I agree, Bill, that instead of just throwing every single motion that they received into one lump and saying, "the lawyer says......." if they (Board Coordinator, Secretary Richtmyre) had just taken the time to sort through them and follow the same rules that applied in 2023 as shown in the YouTube video from that meeting, we could have had the Membership participate in a vote on Tuesday the 11th. That's what the Annual Membership Meeting (AMM) is all about. So, what do we do about it? I have written the reporter from the Independent who wrote the story published already, have asked for a meeting between Tom Foster and Chris Nettesheim, and posted on the FB group with the too long title. (You have to be in your FB account to access the link.) What can you do?
Possibly a listing of common examples of items considered an affair of the corporation and items not considered as such. Either in the bylaws or on a bulletin available to all.
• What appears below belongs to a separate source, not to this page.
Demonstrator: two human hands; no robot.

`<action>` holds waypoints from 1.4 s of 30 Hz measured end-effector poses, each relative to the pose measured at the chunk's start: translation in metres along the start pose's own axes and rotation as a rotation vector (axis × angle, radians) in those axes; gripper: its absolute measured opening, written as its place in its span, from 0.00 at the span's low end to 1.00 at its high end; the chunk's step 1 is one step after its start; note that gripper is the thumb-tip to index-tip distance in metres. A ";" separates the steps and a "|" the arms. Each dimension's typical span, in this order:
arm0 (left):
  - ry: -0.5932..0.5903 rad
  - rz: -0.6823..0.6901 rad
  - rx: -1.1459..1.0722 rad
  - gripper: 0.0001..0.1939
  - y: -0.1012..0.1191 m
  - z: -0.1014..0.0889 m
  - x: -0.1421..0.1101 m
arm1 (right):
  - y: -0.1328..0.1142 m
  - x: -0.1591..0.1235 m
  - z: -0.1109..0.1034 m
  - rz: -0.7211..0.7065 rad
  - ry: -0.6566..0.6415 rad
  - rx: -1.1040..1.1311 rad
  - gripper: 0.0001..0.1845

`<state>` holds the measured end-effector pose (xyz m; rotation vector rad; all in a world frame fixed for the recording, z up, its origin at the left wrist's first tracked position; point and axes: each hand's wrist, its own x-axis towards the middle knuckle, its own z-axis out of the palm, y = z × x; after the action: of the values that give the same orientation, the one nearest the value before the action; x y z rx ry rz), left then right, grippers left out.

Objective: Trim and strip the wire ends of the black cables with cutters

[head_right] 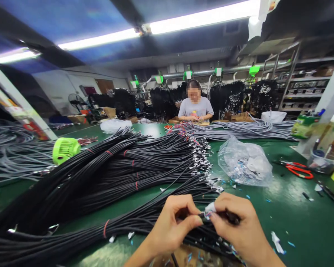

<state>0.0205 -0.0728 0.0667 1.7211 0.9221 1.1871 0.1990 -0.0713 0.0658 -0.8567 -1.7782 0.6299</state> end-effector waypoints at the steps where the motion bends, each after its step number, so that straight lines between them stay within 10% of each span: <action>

In addition the BOD and motion makers ought to sit down and craft motions all concerned could move forward with at the membership meeting. Members need to be heard at the “Membership Meeting”.
I believe Article III of the Articles of Incorporation pretty much defines the nature of business and nowhere in that Article does it mention bylaws!
The right thing to do is to address any concerns the Board has with the maker of the motion. The maker can then introduce a friendly amendment to address any concerns.